My fitness journey sounds very corny, but I’m not sure what else to call it. I have never in my life been as “fit” as I am right now, but I still have a long way to go to meet my goals. So…I’m in progress, evolving, keeping on in my journey.
I was never an athlete, and never an exerciser. I always wanted to lose weight or fit in smaller clothes; I would look around at other people with envy. But my desire to be thin was never impetus enough to stick with anything. (I had one particularly vigorous go at running in college and I roped my roommate into it…she went on to lose 40 pounds and compete in triathlons. I lasted about a week before wimping out.)
My first ever organized sporting event was a 5K I ran when I was 35 or so…it felt really good to finish that race, even if it was finished very slowly. I still remember the first time I ran three miles without stopping- my kids were waiting at the end and I cried when I got there. Exercising brings out lots of things in us…it is empowering and emotional. I never knew it could be all these things. I always viewed it more as a superficial endeavor- a means to a skinny end. Unless you were an athlete I kind of thought of exercise as a vain hobby.

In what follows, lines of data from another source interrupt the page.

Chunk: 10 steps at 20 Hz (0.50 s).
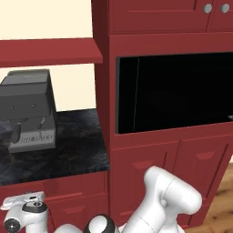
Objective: Take the pizza cutter from the drawer on the left and place it on the dining counter for cutting.
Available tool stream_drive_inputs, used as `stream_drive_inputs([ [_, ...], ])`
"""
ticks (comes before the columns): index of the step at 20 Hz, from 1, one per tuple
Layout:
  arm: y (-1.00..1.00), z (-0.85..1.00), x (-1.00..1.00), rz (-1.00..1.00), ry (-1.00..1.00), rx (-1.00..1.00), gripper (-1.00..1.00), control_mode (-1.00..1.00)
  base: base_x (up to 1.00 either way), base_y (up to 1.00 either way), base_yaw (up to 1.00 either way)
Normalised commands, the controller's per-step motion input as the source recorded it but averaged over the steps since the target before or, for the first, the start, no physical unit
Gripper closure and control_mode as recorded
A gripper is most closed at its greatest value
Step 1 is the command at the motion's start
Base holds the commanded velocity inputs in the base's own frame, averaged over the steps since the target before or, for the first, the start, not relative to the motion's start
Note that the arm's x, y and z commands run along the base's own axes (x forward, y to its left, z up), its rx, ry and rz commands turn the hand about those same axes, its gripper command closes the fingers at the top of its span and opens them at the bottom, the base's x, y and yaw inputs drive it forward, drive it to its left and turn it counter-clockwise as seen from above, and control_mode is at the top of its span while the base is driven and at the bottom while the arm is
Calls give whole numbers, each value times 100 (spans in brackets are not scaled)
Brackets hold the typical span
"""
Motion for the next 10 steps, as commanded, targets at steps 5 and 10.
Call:
stream_drive_inputs([
  [5,0,-3,-41,0,4,0,100,-100,0,0,0],
  [10,0,0,-48,0,1,0,100,-100,0,0,0],
])
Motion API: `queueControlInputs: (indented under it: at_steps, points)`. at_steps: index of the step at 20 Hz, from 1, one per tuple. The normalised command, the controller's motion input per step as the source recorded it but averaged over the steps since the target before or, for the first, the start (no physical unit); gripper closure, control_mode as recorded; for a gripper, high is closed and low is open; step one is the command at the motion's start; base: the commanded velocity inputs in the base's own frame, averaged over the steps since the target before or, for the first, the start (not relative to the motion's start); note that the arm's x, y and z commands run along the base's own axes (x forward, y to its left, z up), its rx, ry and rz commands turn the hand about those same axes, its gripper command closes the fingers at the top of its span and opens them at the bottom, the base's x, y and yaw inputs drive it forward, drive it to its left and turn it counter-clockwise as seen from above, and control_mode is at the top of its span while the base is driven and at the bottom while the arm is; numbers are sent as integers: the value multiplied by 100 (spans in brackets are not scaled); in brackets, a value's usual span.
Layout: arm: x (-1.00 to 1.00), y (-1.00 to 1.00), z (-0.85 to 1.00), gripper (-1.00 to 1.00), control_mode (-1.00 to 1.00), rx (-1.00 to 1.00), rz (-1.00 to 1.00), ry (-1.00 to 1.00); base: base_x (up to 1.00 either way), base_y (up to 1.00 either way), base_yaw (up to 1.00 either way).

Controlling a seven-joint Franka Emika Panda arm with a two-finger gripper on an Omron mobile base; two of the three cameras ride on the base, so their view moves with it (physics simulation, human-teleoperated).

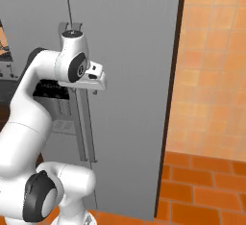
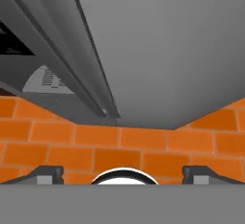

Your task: Take the strawberry from the fridge and place it on top of the pancake, located on the dining counter.

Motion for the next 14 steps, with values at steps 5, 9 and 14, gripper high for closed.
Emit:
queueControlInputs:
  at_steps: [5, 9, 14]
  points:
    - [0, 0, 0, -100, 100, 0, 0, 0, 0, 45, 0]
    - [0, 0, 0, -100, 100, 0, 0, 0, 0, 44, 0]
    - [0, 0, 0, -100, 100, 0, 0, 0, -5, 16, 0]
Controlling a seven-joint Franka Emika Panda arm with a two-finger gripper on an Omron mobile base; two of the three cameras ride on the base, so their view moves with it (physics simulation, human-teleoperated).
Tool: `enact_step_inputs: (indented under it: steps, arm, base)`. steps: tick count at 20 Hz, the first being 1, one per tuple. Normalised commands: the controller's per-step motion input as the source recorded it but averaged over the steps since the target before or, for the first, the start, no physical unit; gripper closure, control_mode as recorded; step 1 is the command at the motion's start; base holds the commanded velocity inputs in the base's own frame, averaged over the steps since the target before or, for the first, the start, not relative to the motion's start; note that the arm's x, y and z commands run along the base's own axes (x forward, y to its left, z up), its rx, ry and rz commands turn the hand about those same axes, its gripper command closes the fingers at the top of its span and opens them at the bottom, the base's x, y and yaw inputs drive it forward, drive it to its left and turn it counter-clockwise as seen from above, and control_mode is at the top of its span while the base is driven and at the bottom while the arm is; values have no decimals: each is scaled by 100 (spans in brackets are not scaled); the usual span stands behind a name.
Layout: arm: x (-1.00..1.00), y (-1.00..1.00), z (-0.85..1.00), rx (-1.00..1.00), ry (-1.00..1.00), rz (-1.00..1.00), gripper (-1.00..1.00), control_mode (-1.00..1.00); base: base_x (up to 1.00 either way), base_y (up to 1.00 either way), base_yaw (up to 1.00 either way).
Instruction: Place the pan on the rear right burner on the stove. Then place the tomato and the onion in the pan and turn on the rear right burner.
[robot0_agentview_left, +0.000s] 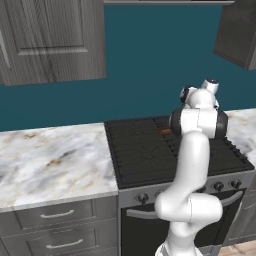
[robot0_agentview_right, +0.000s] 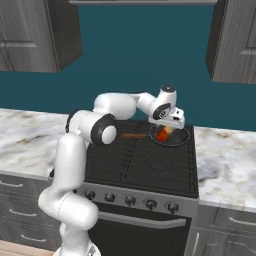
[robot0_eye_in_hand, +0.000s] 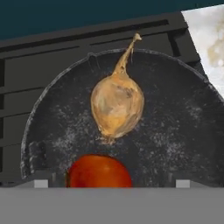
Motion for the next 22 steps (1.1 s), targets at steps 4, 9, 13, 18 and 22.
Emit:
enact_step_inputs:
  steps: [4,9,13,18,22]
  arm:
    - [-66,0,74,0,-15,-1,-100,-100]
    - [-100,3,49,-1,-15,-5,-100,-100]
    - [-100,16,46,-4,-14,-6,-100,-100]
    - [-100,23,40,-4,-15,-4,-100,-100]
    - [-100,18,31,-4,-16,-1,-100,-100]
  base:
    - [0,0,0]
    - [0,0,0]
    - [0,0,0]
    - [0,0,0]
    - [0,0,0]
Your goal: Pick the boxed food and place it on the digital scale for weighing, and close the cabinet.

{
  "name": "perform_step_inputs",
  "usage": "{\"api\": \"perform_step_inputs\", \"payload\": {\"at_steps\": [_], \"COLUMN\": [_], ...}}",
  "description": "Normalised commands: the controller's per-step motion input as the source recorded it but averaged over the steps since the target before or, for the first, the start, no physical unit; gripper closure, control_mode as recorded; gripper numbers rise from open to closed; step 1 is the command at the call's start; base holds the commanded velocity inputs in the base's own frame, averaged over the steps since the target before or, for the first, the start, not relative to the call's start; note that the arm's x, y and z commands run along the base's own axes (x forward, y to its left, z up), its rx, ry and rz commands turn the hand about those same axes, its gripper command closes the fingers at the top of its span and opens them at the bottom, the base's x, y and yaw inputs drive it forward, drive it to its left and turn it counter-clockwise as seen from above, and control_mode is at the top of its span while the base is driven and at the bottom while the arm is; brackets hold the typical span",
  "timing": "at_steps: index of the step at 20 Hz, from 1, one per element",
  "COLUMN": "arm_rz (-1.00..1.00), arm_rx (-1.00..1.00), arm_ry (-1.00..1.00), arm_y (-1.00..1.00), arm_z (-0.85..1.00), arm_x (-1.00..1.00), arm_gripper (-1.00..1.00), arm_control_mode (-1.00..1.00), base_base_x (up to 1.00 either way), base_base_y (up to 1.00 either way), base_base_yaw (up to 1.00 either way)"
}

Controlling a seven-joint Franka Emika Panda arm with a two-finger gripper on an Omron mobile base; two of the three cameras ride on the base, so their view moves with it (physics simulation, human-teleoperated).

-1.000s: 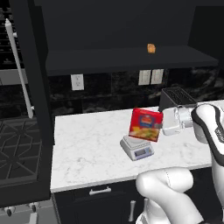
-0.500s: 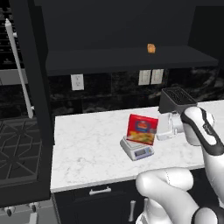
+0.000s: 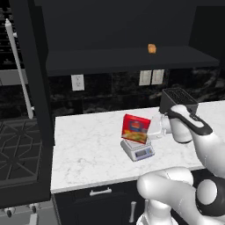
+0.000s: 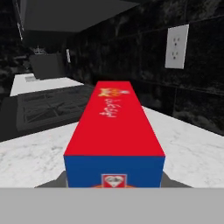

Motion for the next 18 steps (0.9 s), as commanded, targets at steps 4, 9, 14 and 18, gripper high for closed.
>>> {"api": "perform_step_inputs", "payload": {"at_steps": [4,9,14,18], "arm_rz": [0.0,0.0,0.0,-0.03], "arm_rx": [0.0,0.0,0.0,0.0], "arm_ry": [0.01,0.0,0.0,0.0], "arm_y": [-0.07,-0.16,-0.01,-0.07], "arm_z": [-0.25,-0.29,-0.28,-0.04], "arm_x": [0.27,0.09,0.05,-0.03], "arm_gripper": [1.0,1.0,1.0,1.0], "arm_control_mode": [-1.0,-1.0,-1.0,-1.0], "base_base_x": [0.0,0.0,0.0,0.0], "base_base_y": [0.0,0.0,0.0,0.0], "base_base_yaw": [0.0,0.0,0.0,0.0]}}
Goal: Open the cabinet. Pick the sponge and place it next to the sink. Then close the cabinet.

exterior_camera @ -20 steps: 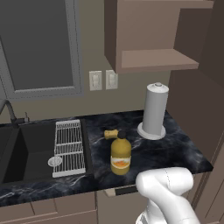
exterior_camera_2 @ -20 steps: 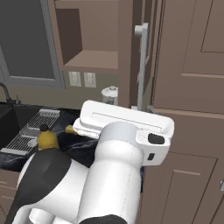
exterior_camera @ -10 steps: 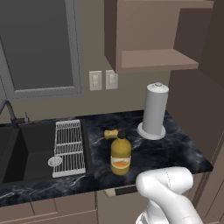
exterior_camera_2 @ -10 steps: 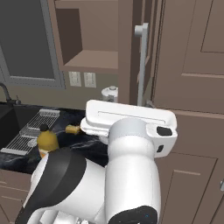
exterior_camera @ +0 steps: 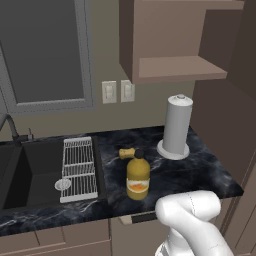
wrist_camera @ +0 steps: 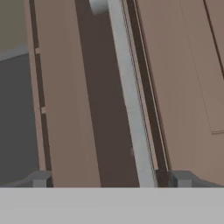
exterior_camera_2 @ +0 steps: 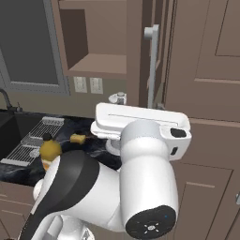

I’m happy to say I’ve come to know all the things exercise can be…and in the process I’ve grown as a person. I love to exercise now and I love feeling strong and healthy. Over the last couple years, I have tried different kinds of exercise and have learned a lot about nutrition, too. Like I said before, it’s ongoing. I’m not perfect, but the person I am now is so different from the person I was when I began. I still struggle to eat right and I have days when it’s really hard to get my workout in because I didn’t get up early and do it…but that’s ok. I’m making better choices all the time…choosing to be healthy and fit, choosing to be happy.